The people who most enjoy lobbing the ominous adjective “Orwellian” often seem never to have read any Orwell. But Rebecca Solnit — essayist, historian, and New York streetscape mapper — counts him as a core literary influence, and she’s done her homework. Her new essay collection, “Orwell’s Roses,” complicates our understanding of a writer who has become (likely to his disgust, could he see it) something of a hashtag.

Today, Orwell is chiefly known for political novels that are prescient and pretty unremittingly grim. He was also an avid gardener, a habit seemingly at odds with his public persona. In 1936, shortly before a stint on the front lines of the Spanish Civil War that would furnish him with the material for “Homage to Catalonia,” Orwell bought a cottage in the English hamlet of Wallington and set about planting; the diaries and letters from which Solnit quotes are full of effusive, warmhearted notes on the flowers, vegetables and eventually goats he kept on his property.

Orwell’s love for the tangible things of the earth, Solnit contends, wasn’t an improbable quirk in a man of ideas. Rather, his gardening was the way he privately experienced freedom and liberty, a reflection of the same ideals that drove him to defend free speech and condemn “groupthink.” Solnit meanders on the theme of roses from Tina Modotti’s floral photographs to Jamaica Kincaid’s investigations of colonial flower gardens. But she always comes back to Orwell and the garden which, she writes, teaches us to “make room for the small and subjective inside the big and historic.”

Image by The Forward

I’m a millennial, which means the bewildering emergence of TikTok is giving me my first taste of technological obsolescence. So I was delighted by Tamara Shopsin’s “Laser Writer II,” a lightly fictionalized account of New York’s most beloved computer repair store which let me disappear for an afternoon into a simpler online world.
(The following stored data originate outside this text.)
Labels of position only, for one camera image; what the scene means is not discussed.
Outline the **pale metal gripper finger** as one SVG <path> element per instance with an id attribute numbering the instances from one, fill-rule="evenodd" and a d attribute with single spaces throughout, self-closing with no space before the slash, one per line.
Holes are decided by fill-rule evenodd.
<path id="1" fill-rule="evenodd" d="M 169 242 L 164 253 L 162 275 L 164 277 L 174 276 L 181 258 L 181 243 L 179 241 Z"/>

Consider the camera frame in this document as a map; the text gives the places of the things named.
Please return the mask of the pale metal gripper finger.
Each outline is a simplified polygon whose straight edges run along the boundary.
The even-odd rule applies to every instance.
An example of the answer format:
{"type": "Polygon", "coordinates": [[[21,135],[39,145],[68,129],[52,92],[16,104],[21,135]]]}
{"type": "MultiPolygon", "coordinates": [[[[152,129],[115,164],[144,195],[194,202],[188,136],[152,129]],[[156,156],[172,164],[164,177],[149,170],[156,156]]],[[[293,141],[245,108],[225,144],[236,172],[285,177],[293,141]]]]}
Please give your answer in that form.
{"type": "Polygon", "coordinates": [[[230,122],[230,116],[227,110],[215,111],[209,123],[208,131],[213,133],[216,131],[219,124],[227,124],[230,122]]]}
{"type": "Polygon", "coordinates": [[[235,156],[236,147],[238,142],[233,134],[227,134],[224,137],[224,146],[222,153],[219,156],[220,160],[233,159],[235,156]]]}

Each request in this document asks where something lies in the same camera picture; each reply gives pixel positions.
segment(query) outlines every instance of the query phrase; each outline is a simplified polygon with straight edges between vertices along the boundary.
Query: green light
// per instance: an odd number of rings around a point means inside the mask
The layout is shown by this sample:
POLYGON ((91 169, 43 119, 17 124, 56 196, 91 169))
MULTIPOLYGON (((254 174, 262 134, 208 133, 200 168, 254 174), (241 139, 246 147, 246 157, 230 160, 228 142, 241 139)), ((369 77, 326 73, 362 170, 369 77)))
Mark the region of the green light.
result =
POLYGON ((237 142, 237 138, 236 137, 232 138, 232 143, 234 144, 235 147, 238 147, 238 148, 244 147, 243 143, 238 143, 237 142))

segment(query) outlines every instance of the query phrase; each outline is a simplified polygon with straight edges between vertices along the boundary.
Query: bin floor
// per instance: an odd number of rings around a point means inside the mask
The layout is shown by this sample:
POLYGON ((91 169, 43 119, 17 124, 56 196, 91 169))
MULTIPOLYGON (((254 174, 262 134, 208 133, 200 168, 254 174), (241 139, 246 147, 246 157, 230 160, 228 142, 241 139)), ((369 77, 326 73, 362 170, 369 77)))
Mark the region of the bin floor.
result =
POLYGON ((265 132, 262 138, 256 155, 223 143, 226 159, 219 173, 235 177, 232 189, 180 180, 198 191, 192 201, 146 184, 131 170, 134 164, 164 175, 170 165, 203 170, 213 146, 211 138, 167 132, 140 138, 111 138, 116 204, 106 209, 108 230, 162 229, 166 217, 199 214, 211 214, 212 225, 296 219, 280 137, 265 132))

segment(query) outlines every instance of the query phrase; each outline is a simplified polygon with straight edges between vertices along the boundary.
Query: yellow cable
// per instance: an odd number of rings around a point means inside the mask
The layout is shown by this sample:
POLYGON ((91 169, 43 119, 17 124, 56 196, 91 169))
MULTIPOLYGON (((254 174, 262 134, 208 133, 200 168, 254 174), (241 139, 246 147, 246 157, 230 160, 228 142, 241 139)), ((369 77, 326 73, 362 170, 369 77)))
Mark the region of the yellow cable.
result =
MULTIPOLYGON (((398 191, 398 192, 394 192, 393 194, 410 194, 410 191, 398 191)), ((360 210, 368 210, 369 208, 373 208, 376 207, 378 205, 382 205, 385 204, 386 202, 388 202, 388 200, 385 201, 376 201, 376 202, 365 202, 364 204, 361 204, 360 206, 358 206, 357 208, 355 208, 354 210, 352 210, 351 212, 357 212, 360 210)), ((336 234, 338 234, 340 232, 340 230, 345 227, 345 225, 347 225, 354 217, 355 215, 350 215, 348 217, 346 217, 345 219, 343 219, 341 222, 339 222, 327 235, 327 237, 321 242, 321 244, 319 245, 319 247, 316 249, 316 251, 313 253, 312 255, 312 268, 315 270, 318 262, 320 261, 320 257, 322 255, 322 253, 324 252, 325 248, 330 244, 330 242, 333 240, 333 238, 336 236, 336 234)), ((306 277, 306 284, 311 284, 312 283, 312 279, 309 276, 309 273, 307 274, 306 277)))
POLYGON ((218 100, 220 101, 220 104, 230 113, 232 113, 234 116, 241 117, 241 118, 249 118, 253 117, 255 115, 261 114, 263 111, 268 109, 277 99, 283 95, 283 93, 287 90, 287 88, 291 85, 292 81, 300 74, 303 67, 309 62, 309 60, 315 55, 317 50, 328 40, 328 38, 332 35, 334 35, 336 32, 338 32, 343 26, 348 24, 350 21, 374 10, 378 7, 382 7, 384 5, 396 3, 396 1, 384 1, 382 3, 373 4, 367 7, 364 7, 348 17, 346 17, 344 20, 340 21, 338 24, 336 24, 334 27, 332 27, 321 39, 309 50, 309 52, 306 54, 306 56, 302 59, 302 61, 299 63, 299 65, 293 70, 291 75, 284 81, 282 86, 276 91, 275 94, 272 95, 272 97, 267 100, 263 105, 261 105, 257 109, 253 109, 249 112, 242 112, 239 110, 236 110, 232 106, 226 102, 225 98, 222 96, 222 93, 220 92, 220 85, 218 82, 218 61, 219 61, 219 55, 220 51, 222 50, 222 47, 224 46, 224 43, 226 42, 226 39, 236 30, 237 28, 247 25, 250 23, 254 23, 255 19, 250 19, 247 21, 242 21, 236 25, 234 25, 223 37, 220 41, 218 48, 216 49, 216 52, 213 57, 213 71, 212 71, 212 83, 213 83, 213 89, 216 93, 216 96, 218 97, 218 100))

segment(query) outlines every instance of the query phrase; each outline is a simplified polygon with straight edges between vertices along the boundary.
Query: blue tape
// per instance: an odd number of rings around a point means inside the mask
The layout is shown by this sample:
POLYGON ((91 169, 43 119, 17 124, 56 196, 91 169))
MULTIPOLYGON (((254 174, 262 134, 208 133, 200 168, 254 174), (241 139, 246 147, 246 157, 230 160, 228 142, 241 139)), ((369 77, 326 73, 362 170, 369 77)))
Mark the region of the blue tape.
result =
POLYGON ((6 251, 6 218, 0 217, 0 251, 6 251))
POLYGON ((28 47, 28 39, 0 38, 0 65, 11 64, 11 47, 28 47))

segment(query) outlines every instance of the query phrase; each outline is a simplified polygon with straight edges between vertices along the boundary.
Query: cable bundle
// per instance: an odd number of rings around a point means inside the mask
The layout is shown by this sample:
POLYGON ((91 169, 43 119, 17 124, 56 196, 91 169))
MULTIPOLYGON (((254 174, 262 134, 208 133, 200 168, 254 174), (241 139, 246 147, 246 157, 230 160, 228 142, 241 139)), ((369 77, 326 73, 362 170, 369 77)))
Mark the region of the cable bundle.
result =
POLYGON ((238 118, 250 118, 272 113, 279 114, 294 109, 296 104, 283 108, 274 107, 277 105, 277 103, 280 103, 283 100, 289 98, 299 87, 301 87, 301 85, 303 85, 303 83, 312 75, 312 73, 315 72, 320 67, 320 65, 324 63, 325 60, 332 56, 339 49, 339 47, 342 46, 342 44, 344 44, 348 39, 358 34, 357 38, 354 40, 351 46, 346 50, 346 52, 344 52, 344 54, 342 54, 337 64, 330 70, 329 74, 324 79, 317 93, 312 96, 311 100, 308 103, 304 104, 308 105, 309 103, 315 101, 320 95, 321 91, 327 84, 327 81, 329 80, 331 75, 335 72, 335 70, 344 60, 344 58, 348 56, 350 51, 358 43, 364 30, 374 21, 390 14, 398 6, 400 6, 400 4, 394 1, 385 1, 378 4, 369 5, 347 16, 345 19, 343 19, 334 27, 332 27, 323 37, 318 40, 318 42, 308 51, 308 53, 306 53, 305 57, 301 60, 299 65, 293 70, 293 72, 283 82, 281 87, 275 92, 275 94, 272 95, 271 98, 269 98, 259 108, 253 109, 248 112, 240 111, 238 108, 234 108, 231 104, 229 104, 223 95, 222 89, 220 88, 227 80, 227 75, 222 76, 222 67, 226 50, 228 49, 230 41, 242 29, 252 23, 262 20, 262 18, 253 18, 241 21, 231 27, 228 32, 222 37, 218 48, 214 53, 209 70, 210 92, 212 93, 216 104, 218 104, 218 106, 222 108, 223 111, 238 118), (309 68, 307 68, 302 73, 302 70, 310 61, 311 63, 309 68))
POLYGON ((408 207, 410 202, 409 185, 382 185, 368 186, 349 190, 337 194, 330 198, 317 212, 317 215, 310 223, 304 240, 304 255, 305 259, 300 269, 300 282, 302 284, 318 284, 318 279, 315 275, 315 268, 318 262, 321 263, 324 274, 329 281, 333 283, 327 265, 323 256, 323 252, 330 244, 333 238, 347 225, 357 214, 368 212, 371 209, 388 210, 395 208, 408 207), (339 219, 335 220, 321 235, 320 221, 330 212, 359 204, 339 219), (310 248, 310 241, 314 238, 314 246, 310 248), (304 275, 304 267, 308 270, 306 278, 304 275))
A writer and illustrator, Shopsin grew up behind the counter of her family’s Greenwich Village diner and has gained adult acclaim chronicling pre-gentrification New York in projects like her 2017 memoir, “Arbitrary Stupid Goal.” Now she takes us inside Tekserve, a kooky and anarchic Mac repair shop legendary among people who were sentient and lived in New York during the 1990s. (The rest of us had to read up on Wikipedia.)

Our protagonist, 19-year-old Claire, walks into Tekserve on a lark and falls in love with the hanging porch swing and the company-sponsored lox buffets. Soon, she’s a full-fledged technician, wrangling customers with jammed printer cartridges and baby cockroaches nesting in their hard drives. Her nemesis, an exceptionally tricky repair job on a Laser Writer II printer, gives the book its title. I won’t tell you how she fares.

Image by The Forward

Last year, poet Louise Glück became the fourth Jewish woman to win the Nobel Prize in literature. Now, she’s publishing her first collection since 2014. Glück’s images are crisp and fable-like, her language deceptively accessible, but her poems resist any kind of definitive interpretation: You have to decide what they mean for yourself. My favorite was “A Children’s Story,” in which — at least, as I read it — parents driving their children home from a road trip are transfigured into a king and queen journeying into ominous territory. “Nobody knows anything about the future,” Glück writes, “even the planets do not know. / But the princesses will have to live in it.”